Twenty five years after it astonished the global defence community, South Africa’s G6 self-propelled Gun-Howitzer still sets the standards against which all long-distance artillery are being measured.
“The G6 was ahead of its time when it was first launched in 1987,” says Stephan Burger, the CEO of Denel Land Systems. “Through our continuous research and investment in the gun we have ensured it remains ahead of the pack as the most versatile and reliable artillery system in its class.”
“We are still outgunning all our global competitors by a wide margin,” he says.
Burger says Denel Land Systems (DLS) is undoubtedly a world leader in the design, development and manufacturing of artillery. Modern armies still requires agile and flexible artillery systems to support troops involved in both high-intensity warfare and peace-keeping operations.
Artillery is used to establish fire superiority and hit high-value targets over long distances providing armies with a tactical and operational edge against enemies. The fact that it is self-propelled enables it to keep pace with mounted infantry and armour units over extended distances.
Based on the locally-developed G5 the 155mm G6 revolutionised artillery with its ability to hit targets over exceptionally long distances with an outstanding degree of accuracy.
Mounted on a wheeled chassis the G6 is self-propelled, giving it a remarkable agility and ultra-quick reaction time. Its ability to hit targets more than 65km away at a rate of fire of six rounds per minute confirmed its reputation as one of the most versatile artillery systems ever developed.
In addition to the South African National Defence Force the G6 has also been acquired by the United Arab Emirates and Oman.
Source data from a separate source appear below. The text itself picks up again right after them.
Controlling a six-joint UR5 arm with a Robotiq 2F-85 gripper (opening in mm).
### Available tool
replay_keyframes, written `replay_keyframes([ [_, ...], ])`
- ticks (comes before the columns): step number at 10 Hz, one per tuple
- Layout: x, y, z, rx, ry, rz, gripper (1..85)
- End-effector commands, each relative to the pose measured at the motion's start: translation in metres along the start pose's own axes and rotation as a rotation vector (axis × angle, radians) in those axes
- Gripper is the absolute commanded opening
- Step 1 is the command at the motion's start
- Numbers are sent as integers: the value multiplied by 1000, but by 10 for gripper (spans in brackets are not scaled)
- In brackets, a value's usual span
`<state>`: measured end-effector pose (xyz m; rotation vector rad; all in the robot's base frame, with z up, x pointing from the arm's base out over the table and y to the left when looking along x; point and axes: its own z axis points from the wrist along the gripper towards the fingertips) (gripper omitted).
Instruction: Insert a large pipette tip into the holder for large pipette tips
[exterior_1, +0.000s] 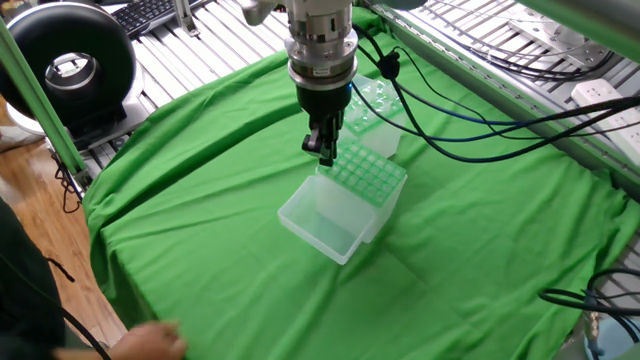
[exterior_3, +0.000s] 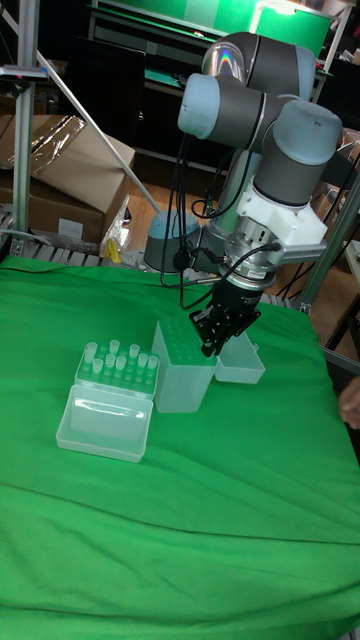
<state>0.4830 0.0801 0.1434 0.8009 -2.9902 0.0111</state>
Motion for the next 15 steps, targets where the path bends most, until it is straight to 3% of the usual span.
replay_keyframes([
  [1,-22,-2,-2,6,-84,1,7],
  [5,-27,-3,-3,10,-103,0,7],
  [7,-19,-1,-5,4,-78,1,7],
  [8,-14,2,-15,-3,-66,1,7],
  [12,-2,9,-71,-40,6,-4,7],
  [15,13,11,-143,-62,98,-22,7],
])
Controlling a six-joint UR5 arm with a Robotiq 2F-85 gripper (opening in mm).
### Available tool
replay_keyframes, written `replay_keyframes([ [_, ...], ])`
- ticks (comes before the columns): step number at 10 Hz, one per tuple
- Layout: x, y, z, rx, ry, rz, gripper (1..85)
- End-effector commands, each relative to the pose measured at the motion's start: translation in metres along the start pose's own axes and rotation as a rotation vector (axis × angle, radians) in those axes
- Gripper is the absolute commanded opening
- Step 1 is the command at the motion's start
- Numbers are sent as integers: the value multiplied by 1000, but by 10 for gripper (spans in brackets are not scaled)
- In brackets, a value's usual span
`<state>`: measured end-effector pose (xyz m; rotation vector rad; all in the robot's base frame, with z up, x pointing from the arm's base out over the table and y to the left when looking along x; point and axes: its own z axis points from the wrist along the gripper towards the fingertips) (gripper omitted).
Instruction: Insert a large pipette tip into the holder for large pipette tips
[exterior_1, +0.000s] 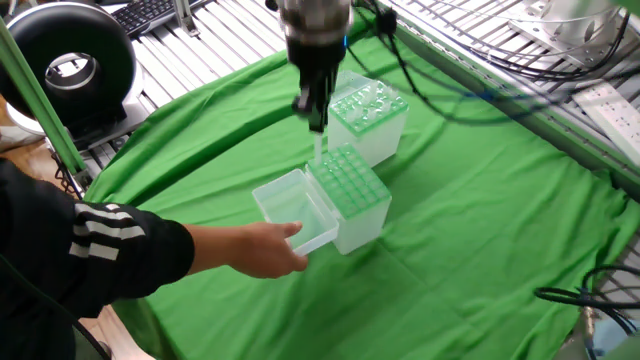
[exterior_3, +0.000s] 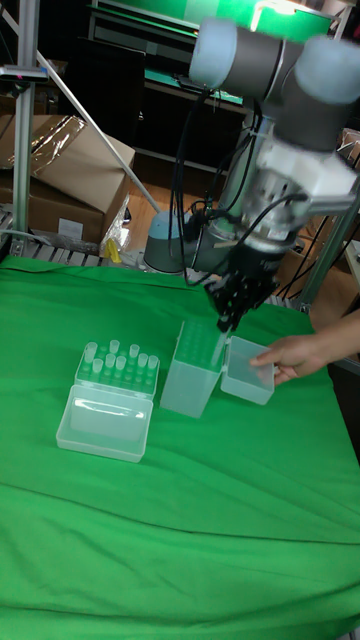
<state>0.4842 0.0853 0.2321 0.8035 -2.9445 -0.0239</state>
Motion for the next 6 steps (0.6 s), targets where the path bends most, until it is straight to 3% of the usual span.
replay_keyframes([
  [1,19,11,-72,-30,85,-12,7],
  [4,24,15,-104,-17,109,-16,7],
  [6,20,-4,-106,42,103,-78,7],
])
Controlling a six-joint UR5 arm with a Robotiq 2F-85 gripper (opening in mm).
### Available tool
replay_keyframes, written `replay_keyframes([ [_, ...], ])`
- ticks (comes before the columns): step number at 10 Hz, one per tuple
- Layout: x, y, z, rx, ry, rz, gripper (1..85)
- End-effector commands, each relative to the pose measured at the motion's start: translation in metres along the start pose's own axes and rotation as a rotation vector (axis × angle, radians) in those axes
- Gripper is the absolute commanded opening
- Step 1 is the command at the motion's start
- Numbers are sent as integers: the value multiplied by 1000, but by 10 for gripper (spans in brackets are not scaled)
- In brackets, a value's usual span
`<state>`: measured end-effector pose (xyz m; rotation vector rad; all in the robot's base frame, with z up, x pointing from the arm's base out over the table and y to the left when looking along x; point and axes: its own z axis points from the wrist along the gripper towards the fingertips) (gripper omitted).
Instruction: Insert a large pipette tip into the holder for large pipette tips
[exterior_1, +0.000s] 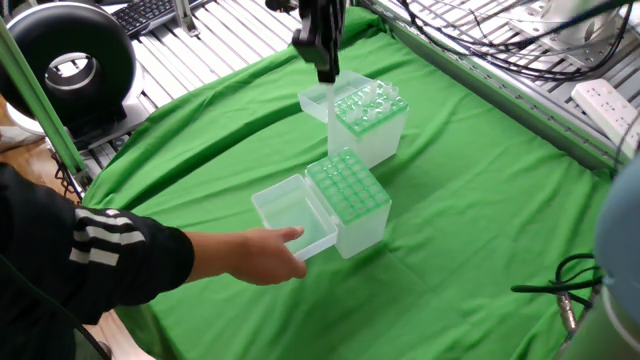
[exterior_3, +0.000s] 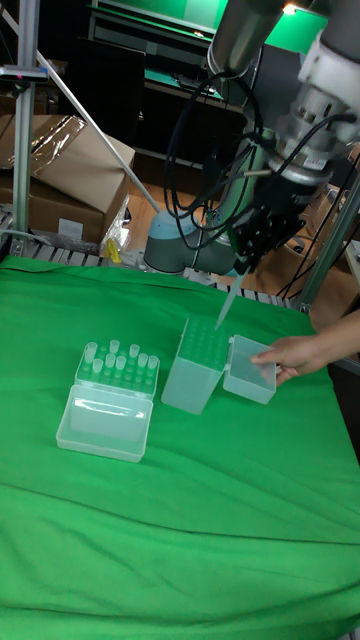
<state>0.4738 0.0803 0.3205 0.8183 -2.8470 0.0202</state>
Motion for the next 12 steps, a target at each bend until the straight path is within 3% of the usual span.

Burger says Lyttelton Engineering Works – the predecessor of Denel Land Systems – initially designed the G6 to meet the need for an accurate, long-range artillery system that is highly mobile and easy to operate.
The upgraded G6-52, was first launched in 2003 and is continuously being modified to “remain at the front of the pack” in modern artillery systems.
Some of the key features of the G6-52 are:
Mobility and speed - Traditionally artillery pieces had to be towed, thus restricting its effective deployment in difficult terrain. The six-wheeled G6 changed the face of artillery because it is self-propelled, with the ability to reach speeds of 85km per hour on roads and 35 km per hour in off-road conditions. It can traverse terrain to a gradient of 40 degrees and cross trenches of up to one meters
Range – the G6-52 increased the operational range from 50 kilometres – already considered to be remarkable – to 58 kilometres making it the premier system of its kind in the world.
Accuracy – The gun is fitted with an accurate inertial and GPS navigation system. A ring laser gyro based gun laying system ensures accurate gun pointing to within 1mil (0.05 of a degree). Up to five rounds can be fired to impact simultaneously on the same target by means of the G6-52's advanced AS2000 artillery target engagement system. This maximises the surprise element to achieve better effect on the target.
Ease of operation – the G6 is served by a crew of between 3 and 5 which includes the driver, commander, gun layer, ammunition loader and breech operator. The on-board gyro-controlled navigation system enables the gun to be brought into action within 60 seconds of stopping and it can move off within 30 seconds after firing.
Rate of fire – the gun can fire projectiles at a rate of six rounds per minute.
Full-protection – the G6 is protected against counter-battery fire and its mobility makes it an extremely difficult target to locate and hit. The armoured turret and hull provide protection against small arms fire and shell splinters while the chassis can withstand multiple landmine explosions.
Adaptability – the gun is capable of firing a wide range of 155mm ammunition including velocity-enhanced long-range projectiles (V-LAP).
The ammunition for the G6 has been developed in South Africa and is supplied by Rheinmetall Denel Munition.